[[ Materials provided, beginning ]]

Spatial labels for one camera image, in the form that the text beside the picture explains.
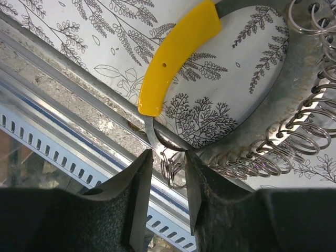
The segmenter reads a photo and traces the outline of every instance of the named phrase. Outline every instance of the white patterned surface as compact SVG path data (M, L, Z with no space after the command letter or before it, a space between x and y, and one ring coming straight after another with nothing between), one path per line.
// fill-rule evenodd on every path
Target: white patterned surface
M0 9L133 104L158 46L201 0L0 0ZM193 54L158 120L200 148L230 133L277 78L288 30L273 9L221 19L222 31Z

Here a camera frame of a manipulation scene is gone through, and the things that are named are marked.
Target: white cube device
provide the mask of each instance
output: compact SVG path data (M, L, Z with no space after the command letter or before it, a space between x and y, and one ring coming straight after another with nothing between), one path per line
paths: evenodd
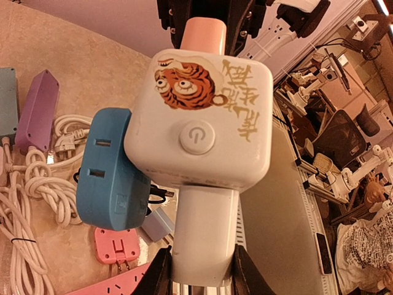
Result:
M124 147L162 186L245 191L268 171L273 78L263 64L169 49L153 57Z

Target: white cloth
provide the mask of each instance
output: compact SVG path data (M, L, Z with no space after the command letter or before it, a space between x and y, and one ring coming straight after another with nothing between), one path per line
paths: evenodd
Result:
M393 253L393 206L380 209L371 221L360 219L350 226L340 224L337 233L336 273L341 292L356 288L368 292L376 287Z

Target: beige table
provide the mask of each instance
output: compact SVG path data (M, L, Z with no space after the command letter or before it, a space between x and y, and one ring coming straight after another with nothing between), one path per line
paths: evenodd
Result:
M0 67L17 71L20 109L33 77L45 69L60 83L57 116L94 116L106 107L132 109L148 64L149 58L112 40L23 4L0 0ZM62 175L71 176L78 165ZM45 201L31 203L34 232L57 294L109 277L109 267L95 258L94 228L82 224L60 229ZM174 220L176 198L164 209ZM140 246L141 256L132 267L151 261L165 244L151 244L141 233ZM11 294L10 251L10 242L0 234L1 295Z

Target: chinese characters
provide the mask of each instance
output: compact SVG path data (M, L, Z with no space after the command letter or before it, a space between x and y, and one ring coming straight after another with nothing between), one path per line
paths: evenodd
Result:
M243 120L238 128L239 135L250 143L251 136L258 132L257 123L260 116L259 112L253 109L259 94L256 88L248 85L249 80L253 78L251 66L233 66L229 60L223 60L222 66L228 84L228 87L222 89L222 94L228 98L224 108Z

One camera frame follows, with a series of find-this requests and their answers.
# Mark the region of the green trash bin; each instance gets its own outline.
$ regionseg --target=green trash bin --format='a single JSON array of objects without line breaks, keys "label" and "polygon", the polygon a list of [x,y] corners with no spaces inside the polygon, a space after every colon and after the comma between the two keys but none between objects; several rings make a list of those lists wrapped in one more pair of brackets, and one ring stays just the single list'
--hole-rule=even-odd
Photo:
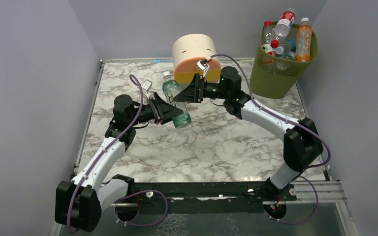
[{"label": "green trash bin", "polygon": [[[288,38],[296,38],[296,30],[299,26],[299,24],[293,24]],[[260,37],[260,45],[250,77],[252,90],[259,96],[283,98],[318,55],[315,32],[311,37],[311,60],[307,62],[284,60],[271,56],[263,50],[261,40],[262,37]]]}]

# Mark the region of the gray wall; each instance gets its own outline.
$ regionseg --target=gray wall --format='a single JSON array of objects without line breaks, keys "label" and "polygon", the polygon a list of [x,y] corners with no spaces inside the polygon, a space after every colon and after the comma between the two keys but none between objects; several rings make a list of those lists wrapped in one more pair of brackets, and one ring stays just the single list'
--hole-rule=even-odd
[{"label": "gray wall", "polygon": [[303,101],[359,235],[378,235],[378,2],[329,0],[313,28],[320,54],[299,81]]},{"label": "gray wall", "polygon": [[48,235],[98,65],[67,0],[0,0],[0,235]]},{"label": "gray wall", "polygon": [[171,57],[190,33],[210,36],[219,53],[254,57],[266,20],[290,6],[314,22],[326,0],[70,0],[103,59]]}]

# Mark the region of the bolt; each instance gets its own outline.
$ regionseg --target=bolt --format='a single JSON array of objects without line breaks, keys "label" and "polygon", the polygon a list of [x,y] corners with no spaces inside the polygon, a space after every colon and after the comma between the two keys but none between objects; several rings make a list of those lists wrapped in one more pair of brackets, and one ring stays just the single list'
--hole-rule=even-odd
[{"label": "bolt", "polygon": [[289,189],[289,193],[290,193],[292,196],[296,196],[296,189],[294,189],[294,188]]},{"label": "bolt", "polygon": [[147,196],[148,198],[151,198],[151,197],[153,196],[153,192],[147,192],[147,193],[146,193],[146,196]]}]

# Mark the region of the orange juice bottle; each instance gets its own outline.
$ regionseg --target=orange juice bottle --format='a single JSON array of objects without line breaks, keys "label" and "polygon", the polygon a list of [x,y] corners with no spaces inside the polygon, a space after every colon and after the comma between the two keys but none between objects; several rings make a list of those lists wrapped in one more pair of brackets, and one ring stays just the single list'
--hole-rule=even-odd
[{"label": "orange juice bottle", "polygon": [[295,61],[311,60],[311,36],[312,28],[308,18],[302,18],[301,26],[296,30],[296,55]]}]

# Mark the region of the marble surface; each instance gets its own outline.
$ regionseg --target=marble surface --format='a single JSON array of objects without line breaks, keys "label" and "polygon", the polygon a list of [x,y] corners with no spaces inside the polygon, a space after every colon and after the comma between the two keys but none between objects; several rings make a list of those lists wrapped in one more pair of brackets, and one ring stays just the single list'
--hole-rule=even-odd
[{"label": "marble surface", "polygon": [[[253,61],[240,64],[249,76]],[[224,61],[221,65],[235,66]],[[113,117],[115,97],[128,94],[135,101],[140,100],[138,88],[129,80],[129,74],[134,74],[141,83],[151,80],[151,91],[157,91],[164,99],[161,85],[162,73],[166,70],[172,71],[173,63],[105,64],[79,171],[100,147]],[[242,89],[248,91],[245,81]],[[283,99],[256,97],[280,113],[305,117],[296,86]],[[189,127],[175,129],[170,122],[138,129],[133,143],[114,164],[105,181],[115,174],[133,177],[138,182],[257,181],[266,180],[283,162],[283,143],[267,130],[231,116],[224,107],[214,106],[208,99],[202,104],[188,104],[187,108],[192,118]],[[312,180],[324,179],[322,168],[307,170],[304,176]]]}]

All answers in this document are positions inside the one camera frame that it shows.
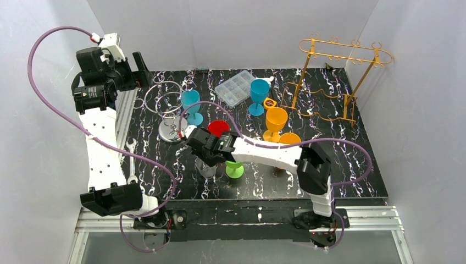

[[ Materials provided, end ]]

• **Work task**: Copy each line from the entries above that has the word "spaces" in it.

• **Your response**:
$ regionseg --target=green trash bin --format='a single JSON array of objects without line breaks, keys "label" and "polygon", the polygon a list of [x,y] corners with no spaces inside the polygon, a space after every colon and after the comma between the two keys but none between objects; several rings make a list of those lists wrapped in one more pair of brackets, and one ring stays just the single list'
$ regionseg --target=gray wall --format='a single JSON array of objects without line breaks, keys "label" and "polygon", the polygon a list of [x,y] corners with no spaces inside the polygon, a space after every colon and after the comma between the two keys but none between objects; several rings make a list of those lists wrapped in one more pair of brackets, and one ring stays just the single list'
$ regionseg --target=bolt --format='a single JSON array of objects without line breaks, keys "label" and "polygon", the polygon a list of [x,y] corners with no spaces inside the polygon, a space after every colon and after the comma between the two keys but none between objects; several rings make a list of those lists wrapped in one more pair of brackets, and one ring stays just the single list'
$ regionseg --target=orange juice bottle --format='a single JSON array of objects without line breaks, keys "label" and "polygon", the polygon a list of [x,y] corners with no spaces inside the polygon, a space after every colon and after the comma between the two keys but none between objects; several rings make a list of those lists wrapped in one more pair of brackets, and one ring stays just the single list'
$ regionseg --target=marble surface --format='a single JSON array of objects without line breaks, keys "label" and "polygon", the polygon a list of [x,y] corners with no spaces inside the polygon, a space after every colon and after the comma between the two keys but none between objects; several rings make a list of those lists wrapped in one more pair of brackets, and one ring stays just the single list'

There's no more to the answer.